The invention discloses a new application of amifostine as an NDM-1 inhibitor or an antibiotic protective agent, belonging to the field of new medical application of amifostine. According to the invention, through NDM-1 enzyme inhibition test, a micro dilution chessboard method, a time-sterilization curve test and the like, the amifostine is found to be capable of obviously inhibiting the activity of NDM-1 and recovering the antibacterial activity of meropenem on NDM-1-producing escherichia coli. Therefore, the invention determines that the amifostine can be used as an NDM-1 inhibitor, and the combined application of the amifostine and the beta-lactam antibiotics can reduce or even eliminate the hydrolysis of NDM-1 to the beta-lactam antibiotics and restore the sensitivity of drug-resistant bacteria to the beta-lactam antibiotics.

Description

New application of amifostine as NDM-1 inhibitor or antibiotic protective agent
Technical Field
The invention relates to a new pharmacological application of amifostine, in particular to a new pharmacological application of the amifostine as an NDM-1 inhibitor or an antibiotic protective agent, belonging to the field of new pharmacological activity of the amifostine.
Background
The beta-lactam antibiotics have strong bactericidal activity, low toxicity and wide adaptation diseases, and are important medicaments for treating infectious diseases caused by sensitive bacteria at present. Beta-lactam antibiotics include carbapenems, cephalosporins, penicillins, and the like, all of which structurally have a beta-lactam ring that exerts antibacterial activity. With the widespread use of beta-lactam antibiotics, more and more bacteria are developing beta-lactamase mediated resistance.

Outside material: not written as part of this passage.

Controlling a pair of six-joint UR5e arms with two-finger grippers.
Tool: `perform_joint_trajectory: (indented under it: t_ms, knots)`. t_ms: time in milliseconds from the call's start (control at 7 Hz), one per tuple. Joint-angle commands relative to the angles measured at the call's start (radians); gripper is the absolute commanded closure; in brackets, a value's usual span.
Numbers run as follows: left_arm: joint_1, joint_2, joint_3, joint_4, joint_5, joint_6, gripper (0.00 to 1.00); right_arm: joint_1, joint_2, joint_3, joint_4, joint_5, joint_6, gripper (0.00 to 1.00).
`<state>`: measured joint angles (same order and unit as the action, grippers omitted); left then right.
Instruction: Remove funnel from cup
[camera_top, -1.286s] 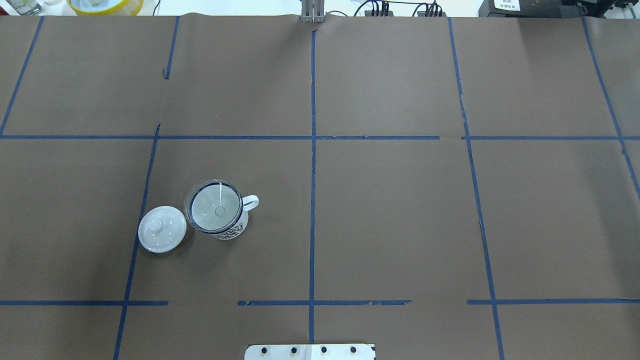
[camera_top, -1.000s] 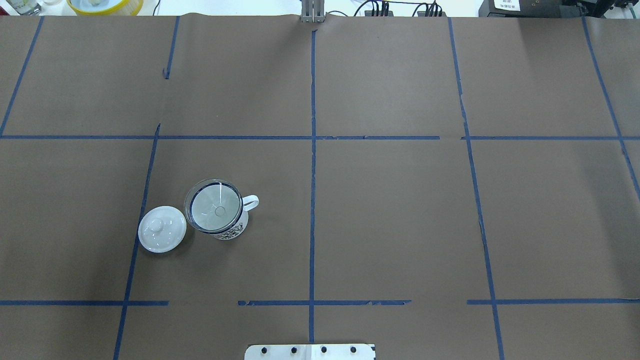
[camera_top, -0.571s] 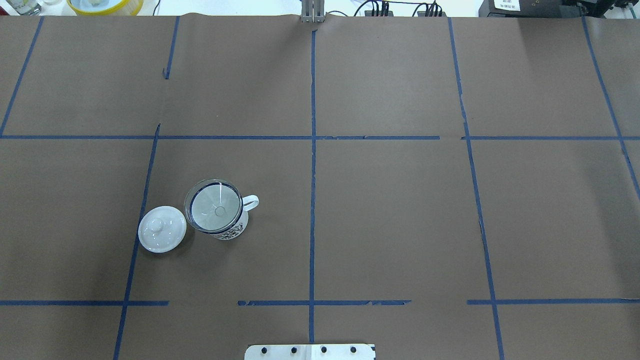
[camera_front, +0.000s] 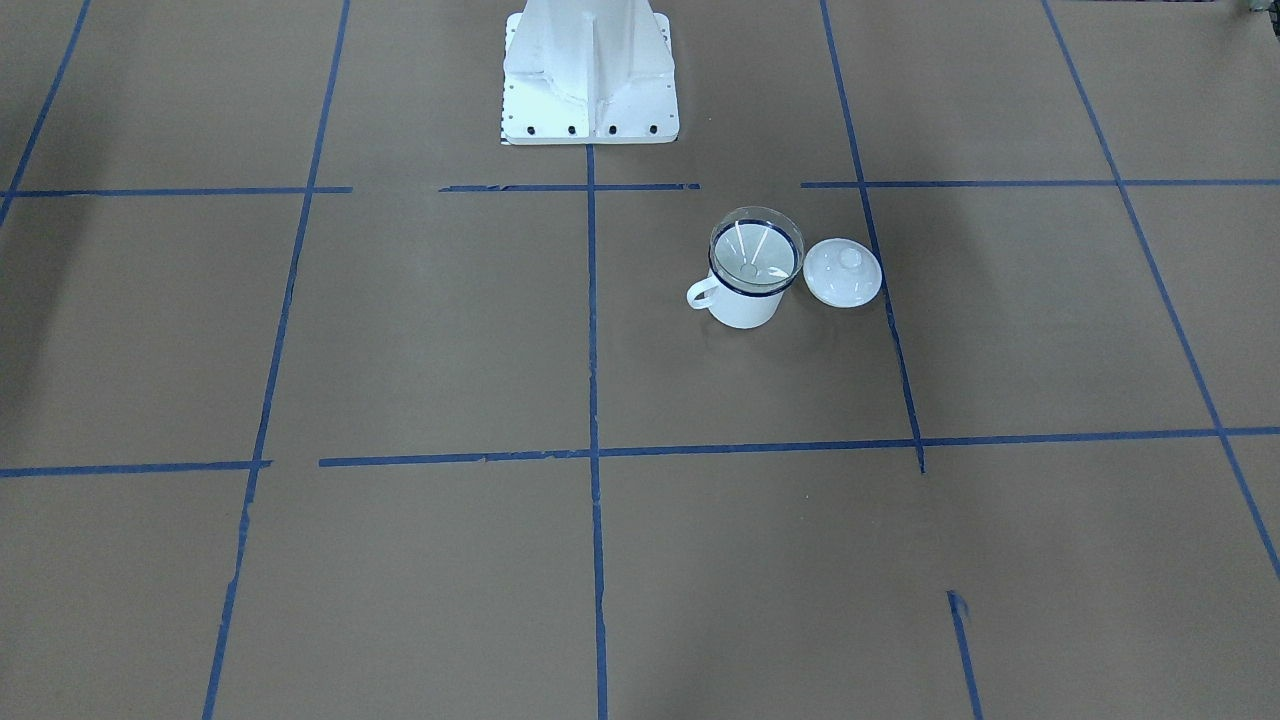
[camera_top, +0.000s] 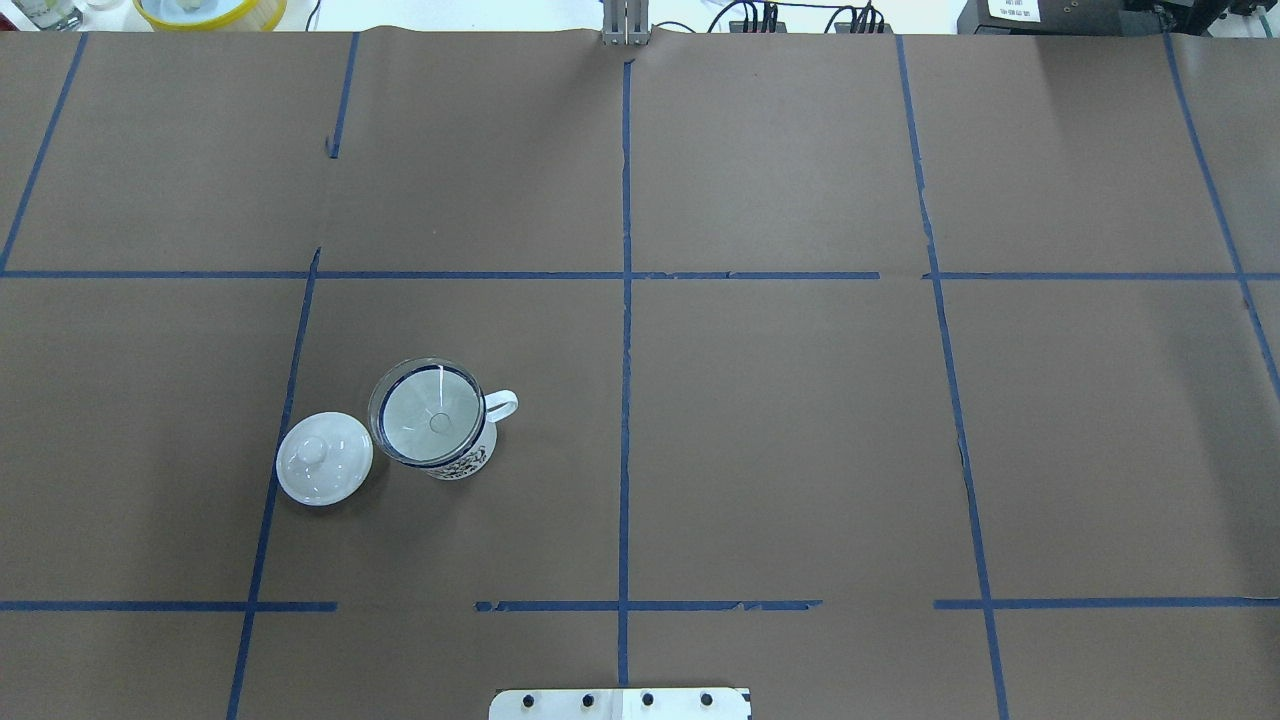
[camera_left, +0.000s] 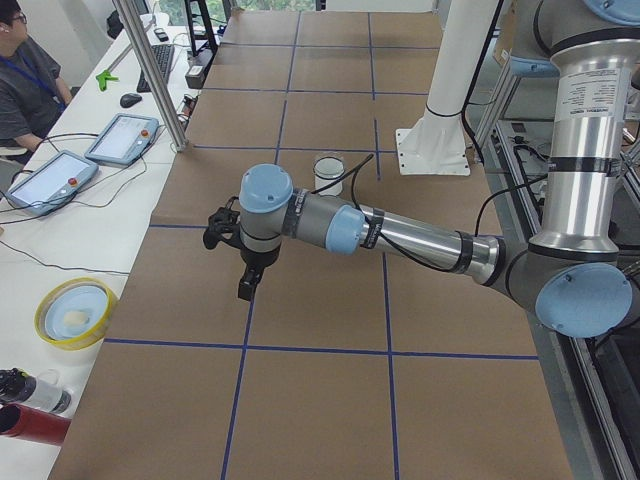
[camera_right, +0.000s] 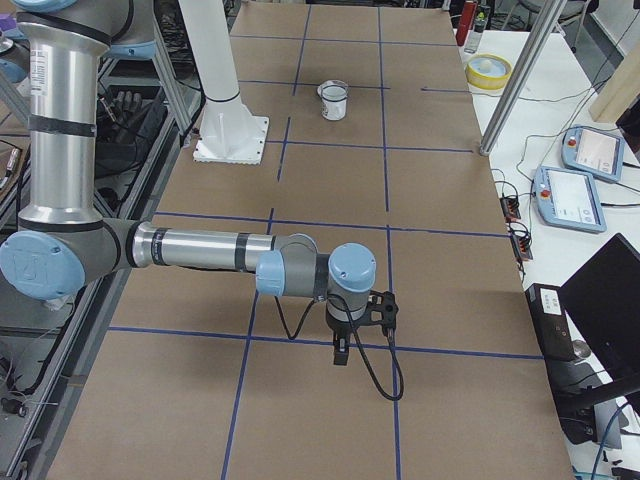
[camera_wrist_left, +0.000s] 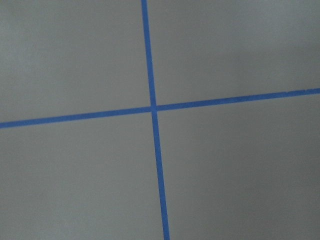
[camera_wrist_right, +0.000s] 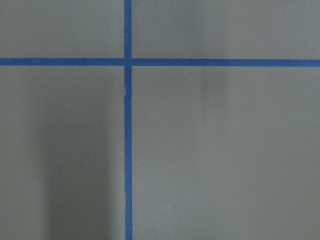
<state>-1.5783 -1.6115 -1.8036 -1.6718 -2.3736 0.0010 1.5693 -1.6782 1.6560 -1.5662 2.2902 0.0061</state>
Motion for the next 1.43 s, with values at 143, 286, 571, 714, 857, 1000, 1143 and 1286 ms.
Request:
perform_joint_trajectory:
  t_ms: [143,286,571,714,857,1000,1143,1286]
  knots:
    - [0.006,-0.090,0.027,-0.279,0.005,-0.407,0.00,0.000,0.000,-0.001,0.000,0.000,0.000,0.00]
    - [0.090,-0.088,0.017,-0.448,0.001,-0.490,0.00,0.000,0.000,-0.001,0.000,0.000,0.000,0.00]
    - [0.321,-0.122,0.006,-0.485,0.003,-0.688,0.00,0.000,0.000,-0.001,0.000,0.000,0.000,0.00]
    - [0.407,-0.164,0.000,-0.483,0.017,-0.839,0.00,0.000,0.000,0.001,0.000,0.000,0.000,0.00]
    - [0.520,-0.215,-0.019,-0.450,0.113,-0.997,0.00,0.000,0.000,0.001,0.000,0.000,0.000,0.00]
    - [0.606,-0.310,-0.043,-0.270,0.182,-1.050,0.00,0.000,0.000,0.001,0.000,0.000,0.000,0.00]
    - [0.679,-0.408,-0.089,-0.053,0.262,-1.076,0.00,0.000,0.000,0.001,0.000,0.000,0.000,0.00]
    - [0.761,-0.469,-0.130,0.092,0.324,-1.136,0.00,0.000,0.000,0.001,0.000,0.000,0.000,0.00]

The production of beta-lactamase, which catalyzes the cleavage of the C-N bond at the beta-lactam ring in beta-lactam antibiotics to open the ring, leading to inactivation of the antibiotic, is one of the important mechanisms responsible for bacterial resistance. Based on amino acid sequence homology, beta-lactamase can be divided into serine-beta-lactamase and metallo-beta-lactamase, and the serine-beta-lactamase plays a catalytic role depending on serine of an active center and can be inhibited by clinically used antibiotics such as clavulanic acid, sulbactam, tazobactam and the like. The metal-beta-lactamase plays a catalytic role by depending on zinc ions of an active center, can hydrolyze all beta-lactam antibiotics including carbapenems, widely exists in various gram-negative and positive drug-resistant pathogenic bacteria, and has no effective inhibitor clinically.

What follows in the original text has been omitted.